Selon notre intervenant, un autre problème concerne les plongeurs. "On a l'air de découvrir la situation, mais la situation pour nous n'est pas nouvelle. Actuellement, ce sont les plongeurs de Liège qui interviennent sur les zones 4 et 5, puisque ces zones-là n'ont pas de plongeur", affirme-t-il. Rappelons que Malmedy, par exemple, disposait autrefois de deux plongeurs. "Et il n'y en a plus", précise le pompier. "Et ici c'était clairement la spécialité qui a travaillé le plus".
Les causes de ces problèmes selon le pompier
Suite à ces exemples, Sébastien Bande avance ses explications aux problèmes survenus durant les inondations. "Tout d'abord, la plupart des zones de secours ont des analyses de risque qui sont déficitaires, voire lacunaires. 20% des zones de secours en Belgique n'ont pas d'analyse de risque alors que c'est une obligation légale. Donc à partir du moment où les commandants de zones ne savent même pas et n'ont pas pris en compte les risques potentiels sur leur territoire, on ne peut pas avoir du personnel et du matériel en conséquence", indique-t-il.
Il y a trop de décideurs, c'est évident
Autre problème structurel selon le pompier: il y aurait trop de décideurs et de responsables. "Je crois que notre pays est tellement morcelé, il y a tellement de lasagnes et décideurs aujourd'hui. Je pense qu'il y a tellement de négociations, est-ce qu'on envoie d'abord à Pepinster, au centre de Verviers, à Angleur, à Chaudfontaine?", avance Sébastien Bande. Mais d'où viennent ces tergiversations? "Ça il faut voir avec les politiques. Moi je n'étais pas au centre de crise. (Mais) il y a trop de décideurs, c'est évident. On ne peut pas parler de ça sans parler de la réforme des pompiers. Avant la réforme, il y avait trois colonels en Belgique. Aujourd'hui, rien que sur Bruxelles il y a dix colonels. À Liège il n'y en a qu'un, mais qui n'était pas au centre de crise, donc c'était un membre d'état major qui était là pour représenter Liège", répond-il.
Les zones fonctionnent avec des budgets fermés, de plus en plus restreints, et préfèrent économiser sur certaines choses
Selon notre intervenant, les difficultés d'intervention s'expliquent aussi par le manque de budget. "Je crois qu'on est dans des logiques d'économies budgétaires aujourd'hui, où il faut tout faire rentrer dans des budgets qui sont de plus en plus serrés. Il y a un désinvestissement dans la sécurité civile. Et forcément, les zones fonctionnent avec des budgets fermés, de plus en plus restreints, et préfèrent économiser sur certaines choses", avance le sapeur-pompier.

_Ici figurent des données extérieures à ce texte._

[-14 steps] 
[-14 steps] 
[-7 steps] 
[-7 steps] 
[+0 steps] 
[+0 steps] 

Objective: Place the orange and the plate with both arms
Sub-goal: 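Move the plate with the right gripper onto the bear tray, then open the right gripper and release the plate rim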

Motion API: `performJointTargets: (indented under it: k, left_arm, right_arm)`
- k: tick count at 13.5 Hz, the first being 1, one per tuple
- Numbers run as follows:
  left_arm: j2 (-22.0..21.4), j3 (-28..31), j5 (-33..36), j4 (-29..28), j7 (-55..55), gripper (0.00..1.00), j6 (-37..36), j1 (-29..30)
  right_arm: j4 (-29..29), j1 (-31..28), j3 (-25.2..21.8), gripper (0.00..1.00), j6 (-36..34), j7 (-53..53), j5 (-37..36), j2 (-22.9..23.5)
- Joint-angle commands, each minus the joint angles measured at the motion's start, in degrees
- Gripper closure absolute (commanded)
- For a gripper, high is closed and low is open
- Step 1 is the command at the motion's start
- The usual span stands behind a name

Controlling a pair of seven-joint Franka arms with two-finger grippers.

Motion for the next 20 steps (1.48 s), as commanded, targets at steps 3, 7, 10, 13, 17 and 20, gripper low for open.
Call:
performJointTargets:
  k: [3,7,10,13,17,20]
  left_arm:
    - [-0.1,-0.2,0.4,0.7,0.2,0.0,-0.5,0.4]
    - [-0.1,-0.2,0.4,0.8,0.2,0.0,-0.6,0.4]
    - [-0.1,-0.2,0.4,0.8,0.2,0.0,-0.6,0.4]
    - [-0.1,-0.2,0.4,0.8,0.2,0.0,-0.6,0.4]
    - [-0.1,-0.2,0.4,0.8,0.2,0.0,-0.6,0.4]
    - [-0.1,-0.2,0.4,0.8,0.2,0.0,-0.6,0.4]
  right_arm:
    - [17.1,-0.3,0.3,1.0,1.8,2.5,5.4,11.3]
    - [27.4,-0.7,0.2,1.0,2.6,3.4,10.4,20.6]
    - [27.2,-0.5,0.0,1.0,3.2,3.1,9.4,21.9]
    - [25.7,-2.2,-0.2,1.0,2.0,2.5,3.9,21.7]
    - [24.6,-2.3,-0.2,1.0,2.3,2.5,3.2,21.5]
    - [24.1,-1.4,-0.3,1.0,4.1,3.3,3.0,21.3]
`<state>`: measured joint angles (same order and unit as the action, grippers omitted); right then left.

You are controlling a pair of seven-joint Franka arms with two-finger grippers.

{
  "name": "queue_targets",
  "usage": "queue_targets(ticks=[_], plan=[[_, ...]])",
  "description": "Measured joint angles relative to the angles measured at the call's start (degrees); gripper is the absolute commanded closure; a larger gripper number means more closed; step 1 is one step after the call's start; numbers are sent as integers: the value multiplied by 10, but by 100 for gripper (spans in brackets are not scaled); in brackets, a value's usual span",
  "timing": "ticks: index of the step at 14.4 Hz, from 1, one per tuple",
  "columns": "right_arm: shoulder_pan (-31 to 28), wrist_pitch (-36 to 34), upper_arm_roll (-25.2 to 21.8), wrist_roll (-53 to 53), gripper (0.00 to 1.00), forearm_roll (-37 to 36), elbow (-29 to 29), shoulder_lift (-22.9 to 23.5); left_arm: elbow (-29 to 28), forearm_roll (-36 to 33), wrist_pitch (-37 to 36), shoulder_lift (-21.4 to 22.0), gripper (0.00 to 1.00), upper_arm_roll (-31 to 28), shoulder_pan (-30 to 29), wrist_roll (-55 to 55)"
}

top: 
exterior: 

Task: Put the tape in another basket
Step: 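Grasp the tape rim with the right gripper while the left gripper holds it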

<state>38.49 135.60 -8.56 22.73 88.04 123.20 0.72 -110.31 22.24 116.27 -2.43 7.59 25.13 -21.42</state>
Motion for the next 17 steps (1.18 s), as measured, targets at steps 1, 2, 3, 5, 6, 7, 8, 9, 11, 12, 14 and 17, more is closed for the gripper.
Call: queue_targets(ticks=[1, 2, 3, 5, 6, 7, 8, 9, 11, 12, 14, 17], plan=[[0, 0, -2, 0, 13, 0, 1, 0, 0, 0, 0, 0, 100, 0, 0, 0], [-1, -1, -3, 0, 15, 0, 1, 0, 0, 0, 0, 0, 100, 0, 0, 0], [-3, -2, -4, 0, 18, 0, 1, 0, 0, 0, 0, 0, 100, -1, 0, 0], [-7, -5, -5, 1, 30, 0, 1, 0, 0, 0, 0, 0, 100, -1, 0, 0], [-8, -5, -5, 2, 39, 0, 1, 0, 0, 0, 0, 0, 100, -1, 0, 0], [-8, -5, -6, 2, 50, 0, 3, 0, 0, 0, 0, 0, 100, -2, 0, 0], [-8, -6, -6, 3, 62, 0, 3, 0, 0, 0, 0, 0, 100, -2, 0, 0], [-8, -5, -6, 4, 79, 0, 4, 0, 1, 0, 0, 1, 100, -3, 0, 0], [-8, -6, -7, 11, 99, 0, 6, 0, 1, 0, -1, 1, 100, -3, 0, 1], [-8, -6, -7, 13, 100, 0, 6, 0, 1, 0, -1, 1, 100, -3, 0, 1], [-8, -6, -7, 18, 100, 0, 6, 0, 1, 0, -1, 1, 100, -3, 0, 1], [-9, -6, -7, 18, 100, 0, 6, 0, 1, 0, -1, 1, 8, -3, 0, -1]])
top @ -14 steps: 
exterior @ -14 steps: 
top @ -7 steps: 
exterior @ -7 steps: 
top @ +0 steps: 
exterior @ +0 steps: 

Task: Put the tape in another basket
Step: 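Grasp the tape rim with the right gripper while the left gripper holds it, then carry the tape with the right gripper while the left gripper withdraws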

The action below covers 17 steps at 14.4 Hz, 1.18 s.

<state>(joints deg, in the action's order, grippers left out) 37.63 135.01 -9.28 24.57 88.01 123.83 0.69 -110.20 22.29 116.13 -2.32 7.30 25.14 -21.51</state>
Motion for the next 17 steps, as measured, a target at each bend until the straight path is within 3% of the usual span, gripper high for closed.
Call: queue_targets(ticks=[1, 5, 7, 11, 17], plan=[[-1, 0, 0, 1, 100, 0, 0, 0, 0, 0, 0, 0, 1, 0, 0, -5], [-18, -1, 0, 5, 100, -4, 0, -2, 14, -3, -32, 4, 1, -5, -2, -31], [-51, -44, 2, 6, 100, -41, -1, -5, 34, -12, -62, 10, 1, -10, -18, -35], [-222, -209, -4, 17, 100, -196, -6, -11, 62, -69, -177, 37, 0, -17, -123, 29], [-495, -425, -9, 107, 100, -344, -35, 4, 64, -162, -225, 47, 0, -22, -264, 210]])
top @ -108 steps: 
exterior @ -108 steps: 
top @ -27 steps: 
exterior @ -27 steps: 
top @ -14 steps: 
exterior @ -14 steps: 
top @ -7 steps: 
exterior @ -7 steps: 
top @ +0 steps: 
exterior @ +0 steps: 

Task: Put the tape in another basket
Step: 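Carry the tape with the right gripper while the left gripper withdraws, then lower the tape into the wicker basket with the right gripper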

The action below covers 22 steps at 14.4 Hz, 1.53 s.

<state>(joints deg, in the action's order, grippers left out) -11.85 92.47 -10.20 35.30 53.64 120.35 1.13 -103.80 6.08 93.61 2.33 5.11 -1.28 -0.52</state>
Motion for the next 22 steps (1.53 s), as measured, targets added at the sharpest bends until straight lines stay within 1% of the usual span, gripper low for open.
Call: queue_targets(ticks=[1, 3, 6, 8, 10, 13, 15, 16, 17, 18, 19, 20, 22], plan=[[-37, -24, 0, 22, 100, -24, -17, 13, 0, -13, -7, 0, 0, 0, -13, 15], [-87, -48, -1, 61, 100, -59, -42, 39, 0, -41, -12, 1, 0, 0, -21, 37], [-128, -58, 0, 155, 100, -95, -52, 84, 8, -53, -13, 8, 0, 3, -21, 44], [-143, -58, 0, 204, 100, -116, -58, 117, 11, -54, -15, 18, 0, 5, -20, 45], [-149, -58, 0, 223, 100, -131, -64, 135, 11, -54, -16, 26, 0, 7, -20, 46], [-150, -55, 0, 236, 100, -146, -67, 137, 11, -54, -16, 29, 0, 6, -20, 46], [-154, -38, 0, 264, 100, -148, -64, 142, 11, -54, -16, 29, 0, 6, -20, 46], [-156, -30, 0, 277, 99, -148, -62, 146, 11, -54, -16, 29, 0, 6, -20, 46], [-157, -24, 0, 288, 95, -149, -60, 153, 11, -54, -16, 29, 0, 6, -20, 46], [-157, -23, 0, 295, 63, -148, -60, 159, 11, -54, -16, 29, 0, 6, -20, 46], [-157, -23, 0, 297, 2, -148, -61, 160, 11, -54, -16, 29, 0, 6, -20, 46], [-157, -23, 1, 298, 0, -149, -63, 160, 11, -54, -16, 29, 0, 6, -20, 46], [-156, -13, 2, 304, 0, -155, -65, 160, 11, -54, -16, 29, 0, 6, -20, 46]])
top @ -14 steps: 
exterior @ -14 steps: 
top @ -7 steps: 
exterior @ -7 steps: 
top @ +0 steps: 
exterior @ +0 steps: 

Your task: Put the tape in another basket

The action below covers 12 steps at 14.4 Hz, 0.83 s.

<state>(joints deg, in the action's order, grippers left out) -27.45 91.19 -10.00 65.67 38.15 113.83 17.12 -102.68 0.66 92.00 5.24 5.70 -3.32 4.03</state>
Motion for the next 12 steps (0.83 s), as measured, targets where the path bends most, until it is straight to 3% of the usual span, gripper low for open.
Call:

"Je pense que par manque d'anticipation on a perdu des vies. Je pense qu'on a perdu des vies aussi par manque d'analyse", confie encore Sébastien Bande.
Aucune explication avancée pour l'instant par les membres de la commission
Dans la suite de l'émission, des membres de la commission parlementaire wallonne sont intervenus: Eddy Fontaine, François Desquesnes et Olivier Biérin. Aucun n'a cependant souhaité avancer d'explications sur les problèmes qui touchent les services de secours et les difficultés survenues durant les inondations. Selon eux, la commission parlementaire devra faire son travail "sans a priori" pour déterminer les causes du drame.